This is a repost from the VMware blog, posted on June 6, 2020, with the author's permission.
Field Programmable Gate Arrays (FPGAs) as accelerators for data center workloads are beginning to cross the chasm of broader adoption. FPGAs have been around for more than twenty-five years and have successfully accelerated IO-centric applications such as network routers and storage controllers. FPGAs are reconfigurable hardware that offer software-like flexibility while delivering hardware-like performance using spatial computing techniques, leveraging parallel computational units with custom interconnections. Their use as accelerators for data center workloads continues to gain momentum. This trend is primarily driven by a recurring necessity of energy-efficient data center infrastructure and IO-centric workloads such as databases and compute intensive workloads such as inference for AI. Now, solutions that combine hardware like FPGAs with advanced software can provide extreme performance improvements for existing software like open source databases.
Apache Cassandra is a free and open-source, distributed, wide column store, NoSQL database management system designed to handle large amounts of data across many commodity servers, providing high availability with no single point of failure. Cassandra offers robust support for clusters spanning multiple datacenters, with asynchronous master-less replication allowing low latency operations for all clients. (Source: Wikipedia)
Cassandra Read performance
Cassandra’s read performance can benefit from built-in caching. Read performance when using Cassandra gets decreased due to certain operations like compaction runs, consistency level, read repair chance, etc. Read performance can be improved by increasing the replication factor, but it can make the cache less efficient. If you want to decrease read latency, you can use a lower consistency level but it does that at the cost of consistency.

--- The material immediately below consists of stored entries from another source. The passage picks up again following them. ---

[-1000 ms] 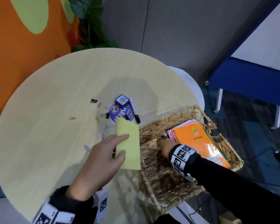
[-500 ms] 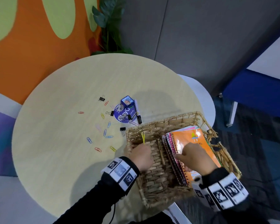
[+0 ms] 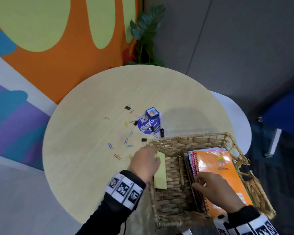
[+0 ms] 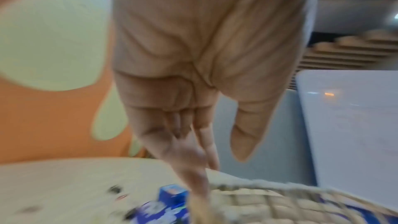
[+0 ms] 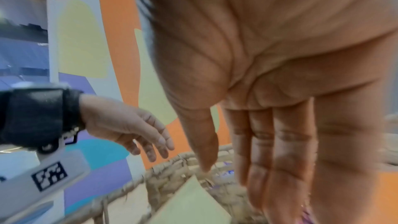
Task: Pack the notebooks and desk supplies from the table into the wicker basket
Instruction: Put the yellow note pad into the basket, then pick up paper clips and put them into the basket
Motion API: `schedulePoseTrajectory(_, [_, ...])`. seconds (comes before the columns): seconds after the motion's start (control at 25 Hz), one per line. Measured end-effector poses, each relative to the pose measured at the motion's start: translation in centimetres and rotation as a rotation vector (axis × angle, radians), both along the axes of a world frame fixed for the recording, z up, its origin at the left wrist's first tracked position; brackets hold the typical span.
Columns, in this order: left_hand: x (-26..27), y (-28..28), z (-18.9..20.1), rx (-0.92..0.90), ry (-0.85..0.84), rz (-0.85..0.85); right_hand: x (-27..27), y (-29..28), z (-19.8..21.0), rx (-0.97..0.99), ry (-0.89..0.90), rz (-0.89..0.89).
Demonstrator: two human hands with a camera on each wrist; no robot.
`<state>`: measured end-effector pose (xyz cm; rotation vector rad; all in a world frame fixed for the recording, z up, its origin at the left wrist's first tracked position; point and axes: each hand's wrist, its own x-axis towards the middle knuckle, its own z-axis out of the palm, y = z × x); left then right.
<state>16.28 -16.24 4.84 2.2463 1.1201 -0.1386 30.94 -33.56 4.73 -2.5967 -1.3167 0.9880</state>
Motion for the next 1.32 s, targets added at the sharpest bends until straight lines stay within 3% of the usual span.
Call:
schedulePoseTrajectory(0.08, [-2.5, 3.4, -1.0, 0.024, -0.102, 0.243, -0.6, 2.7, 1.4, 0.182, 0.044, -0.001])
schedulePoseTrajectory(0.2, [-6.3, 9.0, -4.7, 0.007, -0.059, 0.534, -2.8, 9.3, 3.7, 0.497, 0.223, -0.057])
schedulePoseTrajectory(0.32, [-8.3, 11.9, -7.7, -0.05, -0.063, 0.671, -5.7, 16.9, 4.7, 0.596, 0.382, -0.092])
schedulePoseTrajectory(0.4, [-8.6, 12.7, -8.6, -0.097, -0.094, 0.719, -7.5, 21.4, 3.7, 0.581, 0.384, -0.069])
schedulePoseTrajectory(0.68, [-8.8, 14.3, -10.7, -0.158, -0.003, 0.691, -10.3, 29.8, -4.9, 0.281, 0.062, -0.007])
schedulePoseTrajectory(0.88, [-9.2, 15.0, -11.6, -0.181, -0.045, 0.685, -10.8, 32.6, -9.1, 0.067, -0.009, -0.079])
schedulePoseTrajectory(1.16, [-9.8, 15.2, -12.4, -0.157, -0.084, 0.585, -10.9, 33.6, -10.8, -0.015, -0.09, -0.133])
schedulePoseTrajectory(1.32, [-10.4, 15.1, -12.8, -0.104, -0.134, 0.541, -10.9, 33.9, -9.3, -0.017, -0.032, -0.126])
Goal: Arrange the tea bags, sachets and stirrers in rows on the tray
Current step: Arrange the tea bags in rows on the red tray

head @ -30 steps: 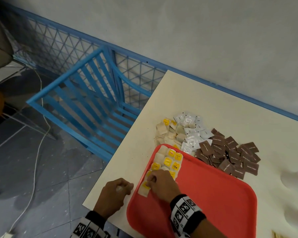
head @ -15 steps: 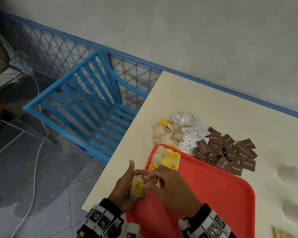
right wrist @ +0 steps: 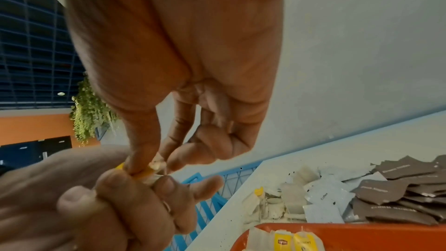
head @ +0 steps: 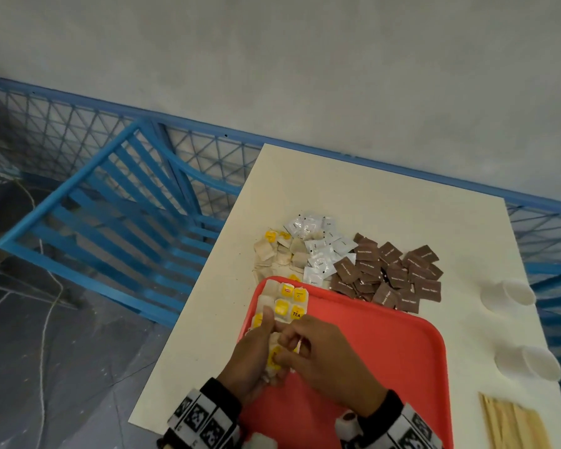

Due to the challenges relating to read performance in Cassandra, there is a need to improve caching and potentially reduces the number of nodes. rENIAC’s Data Engine (rDE) is an FPGA-based accelerator for Cassandra that acts as a proxy and cache for existing Apache Cassandra or DataStax DB nodes. rENIAC’s Data Engine does all the heavy lifting required to add a flash-based cache acceleration to your Cassandra DB, without requiring application developers to modify applications (e.g. continue using standard Cassandra query language API), manage cache invalidation, data population, or cluster management. Thus rDE frees up cycles for application business logic (i.e. the revenue generating applications) while enabling significantly higher performance.
rENIAC Data Engine
rENIAC Data Engine (rDE) is an FPGA-based database accelerator that acts as a transparent proxy or a caching tier. It sits between a database client and database node, caching the data in (Flash) storage that is accessible by the FPGA. It responds to queries by serving data either from its local storage or fetching it from the backend database when the data does not exist in the local storage. This ensures that read requests are satisfied with predictably low latency and allows rDE to achieve throughputs much higher than a standard database cluster.
rENIAC Data Engine has been designed to work without requiring any changes to the client code or the database, and with minimal configuration.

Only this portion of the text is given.